The project aims to provide an introduction to the field of causal inference. It will be based on the book “What If” (Hernan and Robins, 2020) and some introductory papers.



Ronan Perry: Causal inference: Regression and discontinuity designs

Student: Pranav Madhukar
Slides | Writeup
Prerequisites: Familiarity with basic probability and statistics. Familiarity with regression is highly recommended.

Estimating causal effects is hard, but can be possible using “natural randomization” such as differences in policy across time or geographic boundaries. This will be a guided reading of Chapter 5 of Mostly Harmless Econometrics, where we will discuss and learn about regression discontinuity design. We will begin with an overview of regression in general, and its role in causal inference, before moving onto discontinuity designs. Depending on student interest and time, we will focus more/less on theory vs. coding examples in R.



Yuhan Qian: Introduction to Tree-based Models

Student: Zikun Zheng
Slides | Writeup
Prerequisites: Familiarity with Python or R. Familiarity with the basics of probability and statistics.

Explore the dynamic world of tree-based models! From the basics of decision trees to the power of Random Forest, this project will first focus on classification and regression trees, and the ideas of boosting, bagging, and ensembling. Next, we will mainly explore Random Forest and XGBoost, the preferred tools when RTX4090 is out of reach. If time permits, we will talk about other intriguing topics like the isolation forest and deep forest.

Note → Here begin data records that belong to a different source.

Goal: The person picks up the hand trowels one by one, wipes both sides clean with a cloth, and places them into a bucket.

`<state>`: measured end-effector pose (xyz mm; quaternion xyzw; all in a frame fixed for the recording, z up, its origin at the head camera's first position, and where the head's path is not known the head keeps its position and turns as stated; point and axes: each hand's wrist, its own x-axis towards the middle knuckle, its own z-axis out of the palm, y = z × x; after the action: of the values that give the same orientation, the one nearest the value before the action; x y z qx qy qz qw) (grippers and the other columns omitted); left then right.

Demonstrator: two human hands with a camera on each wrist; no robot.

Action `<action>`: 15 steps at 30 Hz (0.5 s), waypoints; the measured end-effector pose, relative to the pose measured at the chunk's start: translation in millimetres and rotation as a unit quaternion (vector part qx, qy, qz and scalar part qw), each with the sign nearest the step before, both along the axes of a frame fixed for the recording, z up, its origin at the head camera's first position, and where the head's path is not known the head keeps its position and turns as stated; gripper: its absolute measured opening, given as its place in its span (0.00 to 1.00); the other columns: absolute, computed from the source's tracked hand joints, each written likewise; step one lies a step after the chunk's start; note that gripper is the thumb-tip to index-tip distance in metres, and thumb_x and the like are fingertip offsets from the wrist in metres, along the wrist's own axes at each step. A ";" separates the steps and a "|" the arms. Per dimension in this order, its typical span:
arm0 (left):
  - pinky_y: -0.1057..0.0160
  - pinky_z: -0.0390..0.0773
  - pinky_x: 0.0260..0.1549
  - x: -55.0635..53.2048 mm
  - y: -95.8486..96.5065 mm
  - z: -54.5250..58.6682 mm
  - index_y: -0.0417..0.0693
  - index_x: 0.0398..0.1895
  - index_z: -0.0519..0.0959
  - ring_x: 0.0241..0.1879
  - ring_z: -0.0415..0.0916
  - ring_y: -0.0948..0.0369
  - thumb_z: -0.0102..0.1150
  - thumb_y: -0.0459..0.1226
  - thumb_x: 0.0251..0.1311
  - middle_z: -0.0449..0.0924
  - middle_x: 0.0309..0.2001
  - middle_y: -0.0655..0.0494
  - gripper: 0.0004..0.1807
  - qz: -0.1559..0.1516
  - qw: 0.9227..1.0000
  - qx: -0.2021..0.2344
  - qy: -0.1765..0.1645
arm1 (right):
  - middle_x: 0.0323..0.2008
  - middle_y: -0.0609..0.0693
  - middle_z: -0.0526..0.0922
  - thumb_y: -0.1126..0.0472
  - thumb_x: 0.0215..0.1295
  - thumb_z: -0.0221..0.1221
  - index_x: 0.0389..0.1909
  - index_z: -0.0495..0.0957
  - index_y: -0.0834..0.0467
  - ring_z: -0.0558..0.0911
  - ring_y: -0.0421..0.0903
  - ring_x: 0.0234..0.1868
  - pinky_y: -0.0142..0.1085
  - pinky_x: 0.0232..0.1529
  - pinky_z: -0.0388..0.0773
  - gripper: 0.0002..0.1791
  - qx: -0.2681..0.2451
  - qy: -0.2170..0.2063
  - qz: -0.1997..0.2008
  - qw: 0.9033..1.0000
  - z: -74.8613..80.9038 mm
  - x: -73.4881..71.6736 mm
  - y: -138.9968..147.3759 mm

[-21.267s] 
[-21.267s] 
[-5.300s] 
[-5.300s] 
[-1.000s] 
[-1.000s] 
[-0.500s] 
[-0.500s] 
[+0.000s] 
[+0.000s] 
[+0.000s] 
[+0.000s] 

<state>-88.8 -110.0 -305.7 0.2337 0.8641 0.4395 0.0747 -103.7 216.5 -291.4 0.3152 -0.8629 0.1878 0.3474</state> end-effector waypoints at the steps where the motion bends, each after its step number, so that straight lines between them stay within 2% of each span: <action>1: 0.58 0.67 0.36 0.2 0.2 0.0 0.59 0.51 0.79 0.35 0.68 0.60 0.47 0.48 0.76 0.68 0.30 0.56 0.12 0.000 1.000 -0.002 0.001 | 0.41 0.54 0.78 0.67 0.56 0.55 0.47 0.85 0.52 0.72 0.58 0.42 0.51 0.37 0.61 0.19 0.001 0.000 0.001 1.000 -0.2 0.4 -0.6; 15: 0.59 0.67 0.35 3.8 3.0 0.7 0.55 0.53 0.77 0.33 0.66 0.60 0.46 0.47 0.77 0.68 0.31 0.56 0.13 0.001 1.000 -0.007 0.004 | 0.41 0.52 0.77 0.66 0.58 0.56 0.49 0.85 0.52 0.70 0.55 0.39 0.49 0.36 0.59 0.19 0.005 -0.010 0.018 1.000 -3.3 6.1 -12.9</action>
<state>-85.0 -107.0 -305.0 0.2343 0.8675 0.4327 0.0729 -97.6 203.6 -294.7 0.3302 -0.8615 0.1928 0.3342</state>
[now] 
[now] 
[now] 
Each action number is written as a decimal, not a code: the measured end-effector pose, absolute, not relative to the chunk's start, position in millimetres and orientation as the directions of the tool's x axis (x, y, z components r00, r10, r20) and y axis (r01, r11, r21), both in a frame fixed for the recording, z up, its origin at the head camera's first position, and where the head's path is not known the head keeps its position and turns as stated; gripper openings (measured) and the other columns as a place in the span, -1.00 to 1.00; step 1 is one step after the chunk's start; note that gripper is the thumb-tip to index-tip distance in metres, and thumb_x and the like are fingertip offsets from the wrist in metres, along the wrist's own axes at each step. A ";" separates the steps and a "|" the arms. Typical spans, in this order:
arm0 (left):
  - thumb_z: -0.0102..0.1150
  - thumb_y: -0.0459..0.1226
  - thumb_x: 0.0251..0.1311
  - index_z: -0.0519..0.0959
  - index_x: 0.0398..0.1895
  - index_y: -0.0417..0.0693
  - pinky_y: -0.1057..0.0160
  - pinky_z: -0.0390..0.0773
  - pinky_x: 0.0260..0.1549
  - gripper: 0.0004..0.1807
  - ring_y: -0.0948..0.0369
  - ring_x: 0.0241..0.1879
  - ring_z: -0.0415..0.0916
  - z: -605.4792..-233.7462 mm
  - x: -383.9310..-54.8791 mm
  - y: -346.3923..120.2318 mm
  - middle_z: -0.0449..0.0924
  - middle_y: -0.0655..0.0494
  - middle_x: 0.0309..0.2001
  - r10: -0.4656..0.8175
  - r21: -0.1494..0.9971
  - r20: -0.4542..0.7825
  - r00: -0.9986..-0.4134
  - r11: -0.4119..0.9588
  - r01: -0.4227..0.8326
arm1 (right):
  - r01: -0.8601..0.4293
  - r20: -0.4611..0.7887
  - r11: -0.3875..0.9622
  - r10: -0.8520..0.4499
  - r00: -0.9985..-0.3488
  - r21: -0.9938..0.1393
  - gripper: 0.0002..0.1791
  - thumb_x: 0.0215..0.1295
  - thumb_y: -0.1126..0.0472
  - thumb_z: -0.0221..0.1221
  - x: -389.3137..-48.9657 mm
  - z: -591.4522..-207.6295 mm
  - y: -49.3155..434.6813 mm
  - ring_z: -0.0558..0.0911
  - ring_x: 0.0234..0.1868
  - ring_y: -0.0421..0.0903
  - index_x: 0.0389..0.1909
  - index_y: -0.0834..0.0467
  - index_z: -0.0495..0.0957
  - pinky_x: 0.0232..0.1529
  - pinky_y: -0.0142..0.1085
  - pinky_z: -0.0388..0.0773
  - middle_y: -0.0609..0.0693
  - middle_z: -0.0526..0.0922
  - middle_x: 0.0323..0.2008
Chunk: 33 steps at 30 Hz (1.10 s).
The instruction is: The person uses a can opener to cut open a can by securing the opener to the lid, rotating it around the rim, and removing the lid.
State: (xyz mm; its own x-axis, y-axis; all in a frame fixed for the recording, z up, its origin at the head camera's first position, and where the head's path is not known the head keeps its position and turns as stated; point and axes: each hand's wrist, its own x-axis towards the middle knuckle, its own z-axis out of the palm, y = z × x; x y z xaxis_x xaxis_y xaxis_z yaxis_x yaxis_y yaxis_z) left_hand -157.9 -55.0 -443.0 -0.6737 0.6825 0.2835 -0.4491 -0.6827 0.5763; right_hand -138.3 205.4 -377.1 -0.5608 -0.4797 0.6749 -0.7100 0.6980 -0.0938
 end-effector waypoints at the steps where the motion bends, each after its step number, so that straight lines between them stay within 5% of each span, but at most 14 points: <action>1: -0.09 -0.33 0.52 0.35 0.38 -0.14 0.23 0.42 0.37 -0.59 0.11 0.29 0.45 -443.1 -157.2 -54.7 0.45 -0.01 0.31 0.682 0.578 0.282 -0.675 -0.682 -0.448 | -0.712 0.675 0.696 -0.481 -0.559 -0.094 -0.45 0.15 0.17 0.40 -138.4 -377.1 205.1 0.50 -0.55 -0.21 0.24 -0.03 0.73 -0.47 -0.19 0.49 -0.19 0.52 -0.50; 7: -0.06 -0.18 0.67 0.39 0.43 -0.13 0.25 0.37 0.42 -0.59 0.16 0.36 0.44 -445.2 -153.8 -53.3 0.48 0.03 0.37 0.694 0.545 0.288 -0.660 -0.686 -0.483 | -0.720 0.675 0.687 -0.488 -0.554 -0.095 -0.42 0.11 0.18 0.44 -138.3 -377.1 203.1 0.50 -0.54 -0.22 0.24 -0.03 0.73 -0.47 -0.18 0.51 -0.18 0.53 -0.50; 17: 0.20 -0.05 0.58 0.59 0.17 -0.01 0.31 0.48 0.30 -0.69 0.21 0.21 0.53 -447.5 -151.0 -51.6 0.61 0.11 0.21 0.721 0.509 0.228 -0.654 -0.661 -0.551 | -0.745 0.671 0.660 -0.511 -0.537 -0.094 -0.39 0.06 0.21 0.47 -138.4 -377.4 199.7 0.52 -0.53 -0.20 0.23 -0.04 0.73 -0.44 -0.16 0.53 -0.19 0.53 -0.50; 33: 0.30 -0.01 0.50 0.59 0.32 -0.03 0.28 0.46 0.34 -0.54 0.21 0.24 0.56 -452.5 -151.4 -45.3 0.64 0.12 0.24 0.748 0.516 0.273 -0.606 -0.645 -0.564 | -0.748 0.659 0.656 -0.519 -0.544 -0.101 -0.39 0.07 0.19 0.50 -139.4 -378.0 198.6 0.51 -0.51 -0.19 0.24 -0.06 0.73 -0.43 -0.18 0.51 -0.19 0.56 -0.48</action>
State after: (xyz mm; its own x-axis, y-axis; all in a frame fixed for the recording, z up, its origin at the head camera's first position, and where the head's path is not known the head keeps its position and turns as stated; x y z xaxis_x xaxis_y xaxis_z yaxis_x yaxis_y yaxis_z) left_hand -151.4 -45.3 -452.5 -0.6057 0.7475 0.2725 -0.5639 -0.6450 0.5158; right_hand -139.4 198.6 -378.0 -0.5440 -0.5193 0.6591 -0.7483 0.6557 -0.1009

Zhaoxing Wu: Classify High-Dimensional Data

Student: Bowen Dong
Slides | Writeup
Prerequisites: Some programming experience with R

In machine learning, classification is a task that assigns a class label to examples from the problem domain. However, high dimensionality poses significant statistical challenges and renders many traditional classification algorithms impractical to use. In this project, we will first learn or review (depends on student’s background) some classical supervised classification techniques and discuss the curse of dimensionality. Next, we will mainly explore Penalized Discriminant Analysis (PDA) which is designed to classify high-dimensional data as an extension of the classical Linear Discriminant Analysis. It classifies data by finding the optimal lower-dimension projections that reveal “interesting structures” in the original dataset. If time permits, students will implement PDA to analyze a real-life dataset of the student’s choice or some simple toy examples.